“The grand design of God in all the afflictions that befall his people is to bring them nearer and closer to himself.”
Of all the posts I have ever written, this is one of the most personal and one of my favorites. This weekend, I saw my first inchworm of this spring, and I felt the need to share this post again. I wrote it about one of the most difficult seasons of my life and how God showed that He hears every cry His children make, even when we're not sure He does.
It’s as if there are two brains operating simultaneously inside my skull. One is the brain with a brain, thinking about the logistics of my new life – finances, schedules, grocery lists, the reality of living as a single mom.
The other is the brain with the heart, thinking about the pain of being alone.
These two brains war against each other, the winning brain at any moment anyone’s guess. My thoughts shift moment by moment, like a radio dial that jumps between frequencies. This is an unanticipated difficulty – never knowing which brain will take control, and feeling powerless when the wrong one is in charge. Thoughts are the most powerful force I face, and they are as inconsistent and fickle as my four year old.
The brain with a brain is also the one that houses the truth of my faith. It knows that God is good, that He provides for the birds and will provide for me, that He will never leave me or forsake me. It knows that Creator could simply speak and light would illuminate this darkness. It trusts that Satan has already been defeated and though it feels as if he is winning, his fate has been sealed.
The brain knows, but the heart – oh, the heart.
The heart questions. The heart grieves, mourns, wails.
Doesn't trust. Has difficulty believing. Becomes like Job, cursing day of birth and demanding answers. The heart overpowers the brain and convinces self that it will be alone forever, unable to trust again.
Faith-brain and heart-brain take turns at the helm, moving me abruptly, my spirit like a bumper car. I want to be like Job, believing God for good, but Job’s friends take up residence in my head, demanding I search self for fault.
Clarity, Jesus. I need clarity, truth, peace. Give me a respite from the dueling brains. Both head and heart ache.
I determine from day one that I want – no, need – to remain present in this trial. There are lessons to be learned, God-whispers directed to my ear that I will miss if I hide. “The testing of your faith produces endurance . . .” (James 1:3). The building of endurance requires the cooperation of the tested. I can suffer through this, merely surviving it, or I can be built stronger – choose to see faith grow.
God honors this desire.

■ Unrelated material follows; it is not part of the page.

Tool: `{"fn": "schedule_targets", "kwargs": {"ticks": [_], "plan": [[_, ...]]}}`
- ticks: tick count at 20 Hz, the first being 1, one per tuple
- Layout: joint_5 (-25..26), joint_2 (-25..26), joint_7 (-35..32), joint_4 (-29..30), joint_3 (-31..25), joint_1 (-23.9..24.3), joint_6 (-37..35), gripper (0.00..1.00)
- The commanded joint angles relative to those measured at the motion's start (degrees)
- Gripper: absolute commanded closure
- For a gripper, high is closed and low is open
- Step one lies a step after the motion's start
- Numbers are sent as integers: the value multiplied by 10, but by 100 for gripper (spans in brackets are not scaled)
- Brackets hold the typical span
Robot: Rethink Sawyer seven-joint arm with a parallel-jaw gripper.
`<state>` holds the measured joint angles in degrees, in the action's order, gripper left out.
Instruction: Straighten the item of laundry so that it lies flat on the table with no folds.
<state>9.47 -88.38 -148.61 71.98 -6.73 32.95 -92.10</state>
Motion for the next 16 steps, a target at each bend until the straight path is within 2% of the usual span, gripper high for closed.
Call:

He speaks.
One of the first days back at preschool, Son becomes attached to a green inchworm on the playground. Upset by teacher’s news that Wormy must live outside, Son insists that we search for him after school. We do, but to no avail. Because his emotions are so close to the surface, Son bursts into tears and cries all the way home.
I know the inchworm is not the real issue.
And because the inchworm is not the real issue, I am angry. I lash out at God – “Why, Lord, do even the small things in our lives have to upset so greatly right now? You who number hair on heads and sand on shores, who know thoughts from afar, why would you not let us find a simple inchworm at a time like this? Do you not care?”
I vent my anger over the insignificant, but I know that this, too, is not really about the insignificant.
Nothing is coming easily, and I am weary.
I park minivan, unbuckle car seats, unload children, unzip jackets . . . and freeze.
There, crawling on Daughter’s purple jacket is a tiny green inchworm.
The tears flow freely. They flow freely as I laugh and cry and cradle Wormy #2 and praise God in my garage for caring – for speaking His love through inchworms, for reminding me that He is sovereign over every detail. “For God does speak – now one way, now another – though man may not perceive it” (Job 33:14).
The inchworm reminds me, once again and in spite of my spiritual amnesia, that my God is personal.
He hears, He listens, He knows.
He will reveal Himself if I will only ask.
Isaiah told the Israelites then and tells me now that "the Lord longs to be gracious to you..." (30:18).
This trial is not my desire, yet in the midst of the terrible, my God longs to grace my life with him. Oh, that I would see it and take with outstretched hands. "Shall we take good from the Lord and not trouble?" (2:10).
I will take it Lord - I will take it all, if you will only continue to be gracious.